### WHAT TO WORK ON
Please write out the data below once more, exactly as it stands.

### INFORMATION SHOWN

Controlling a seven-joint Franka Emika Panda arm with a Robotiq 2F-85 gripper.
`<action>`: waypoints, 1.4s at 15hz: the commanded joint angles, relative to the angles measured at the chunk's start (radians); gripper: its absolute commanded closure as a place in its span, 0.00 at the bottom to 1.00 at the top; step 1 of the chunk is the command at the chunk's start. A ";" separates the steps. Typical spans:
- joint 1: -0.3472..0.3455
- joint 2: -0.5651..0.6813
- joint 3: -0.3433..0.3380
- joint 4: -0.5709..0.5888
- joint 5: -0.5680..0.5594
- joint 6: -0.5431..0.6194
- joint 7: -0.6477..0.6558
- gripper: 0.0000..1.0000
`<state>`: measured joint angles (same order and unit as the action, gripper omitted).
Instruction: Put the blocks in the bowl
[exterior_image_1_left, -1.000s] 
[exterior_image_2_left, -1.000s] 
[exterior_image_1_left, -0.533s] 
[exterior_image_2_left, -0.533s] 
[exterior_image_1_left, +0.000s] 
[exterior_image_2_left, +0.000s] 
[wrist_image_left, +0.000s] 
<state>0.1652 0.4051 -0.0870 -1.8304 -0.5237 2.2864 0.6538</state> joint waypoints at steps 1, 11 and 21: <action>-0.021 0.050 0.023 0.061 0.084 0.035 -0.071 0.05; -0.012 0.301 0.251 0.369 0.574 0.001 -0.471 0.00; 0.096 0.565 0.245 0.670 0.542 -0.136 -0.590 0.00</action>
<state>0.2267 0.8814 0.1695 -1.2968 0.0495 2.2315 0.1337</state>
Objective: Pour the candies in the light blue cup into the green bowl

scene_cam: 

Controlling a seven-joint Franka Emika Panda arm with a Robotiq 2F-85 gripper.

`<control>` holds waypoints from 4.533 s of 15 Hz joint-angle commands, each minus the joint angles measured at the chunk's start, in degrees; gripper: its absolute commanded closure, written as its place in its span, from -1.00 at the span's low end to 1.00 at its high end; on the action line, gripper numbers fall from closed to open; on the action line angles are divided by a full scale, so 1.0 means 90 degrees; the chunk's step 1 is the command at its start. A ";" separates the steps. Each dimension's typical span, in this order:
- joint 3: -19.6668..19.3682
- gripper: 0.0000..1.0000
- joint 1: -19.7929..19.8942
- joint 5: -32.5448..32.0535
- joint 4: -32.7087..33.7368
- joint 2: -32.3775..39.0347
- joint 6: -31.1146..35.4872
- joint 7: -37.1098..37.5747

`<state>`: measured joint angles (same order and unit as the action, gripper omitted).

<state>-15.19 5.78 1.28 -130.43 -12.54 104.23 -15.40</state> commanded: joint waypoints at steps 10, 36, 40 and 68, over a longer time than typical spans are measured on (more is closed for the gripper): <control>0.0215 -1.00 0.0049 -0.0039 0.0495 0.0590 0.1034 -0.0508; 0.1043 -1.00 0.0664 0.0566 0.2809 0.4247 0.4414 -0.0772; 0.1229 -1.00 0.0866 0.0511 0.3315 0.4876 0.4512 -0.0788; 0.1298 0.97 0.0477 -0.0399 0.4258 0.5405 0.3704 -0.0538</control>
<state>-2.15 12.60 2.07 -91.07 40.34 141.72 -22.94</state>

### SOLVED EXERCISE
Controlling a seven-joint Franka Emika Panda arm with a Robotiq 2F-85 gripper.
`<action>`: waypoints, 1.4s at 15hz: the commanded joint angles, relative to the angles measured at the chunk's start (radians); gripper: its absolute commanded closure as a place in its span, 0.00 at the bottom to 1.00 at the top; step 1 of the chunk is the command at the chunk's start. A ";" separates the steps. Typical spans:
- joint 1: -0.3472..0.3455
- joint 2: -0.5651..0.6813
- joint 3: -0.3433..0.3380
- joint 4: -0.5709..0.5888
- joint 5: -0.5680..0.5594
- joint 6: -0.5431..0.6194
- joint 7: -0.6477..0.6558
- gripper: 0.0000..1.0000
`<state>`: measured joint angles (same order and unit as the action, gripper omitted).
Instruction: Put the blocks in the bowl
[exterior_image_1_left, -1.000s] 
[exterior_image_2_left, -1.000s] 
[exterior_image_1_left, -0.533s] 
[exterior_image_2_left, -0.533s] 
[exterior_image_1_left, +0.000s] 
[exterior_image_2_left, +0.000s] 
[wrist_image_left, +0.000s] 
<state>0.1652 0.4051 -0.0870 -1.8304 -0.5237 2.2864 0.6538</state> joint waypoints at steps 1, 11 and 21: <action>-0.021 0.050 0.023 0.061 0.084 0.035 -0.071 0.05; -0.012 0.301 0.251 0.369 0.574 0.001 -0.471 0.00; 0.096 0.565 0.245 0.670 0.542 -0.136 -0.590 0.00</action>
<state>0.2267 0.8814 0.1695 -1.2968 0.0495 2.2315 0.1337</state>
Objective: Pour the candies in the light blue cup into the green bowl

scene_cam: 

Controlling a seven-joint Franka Emika Panda arm with a Robotiq 2F-85 gripper.

`<control>` holds waypoints from 4.533 s of 15 Hz joint-angle commands, each minus the joint angles measured at the chunk's start, in degrees; gripper: its absolute commanded closure, written as its place in its span, from -1.00 at the span's low end to 1.00 at its high end; on the action line, gripper numbers fall from closed to open; on the action line angles are divided by a full scale, so 1.0 means 90 degrees; the chunk's step 1 is the command at its start. A ";" separates the steps. Each dimension's typical span, in this order:
- joint 3: -19.6668..19.3682
- gripper: 0.0000..1.0000
- joint 1: -19.7929..19.8942
- joint 5: -32.5448..32.0535
- joint 4: -32.7087..33.7368
- joint 2: -32.3775..39.0347
- joint 6: -31.1146..35.4872
- joint 7: -37.1098..37.5747

`<state>`: measured joint angles (same order and unit as the action, gripper omitted).

<state>-15.19 5.78 1.28 -130.43 -12.54 104.23 -15.40</state> commanded: joint waypoints at steps 10, 36, 40 and 68, over a longer time than typical spans are measured on (more is closed for the gripper): <control>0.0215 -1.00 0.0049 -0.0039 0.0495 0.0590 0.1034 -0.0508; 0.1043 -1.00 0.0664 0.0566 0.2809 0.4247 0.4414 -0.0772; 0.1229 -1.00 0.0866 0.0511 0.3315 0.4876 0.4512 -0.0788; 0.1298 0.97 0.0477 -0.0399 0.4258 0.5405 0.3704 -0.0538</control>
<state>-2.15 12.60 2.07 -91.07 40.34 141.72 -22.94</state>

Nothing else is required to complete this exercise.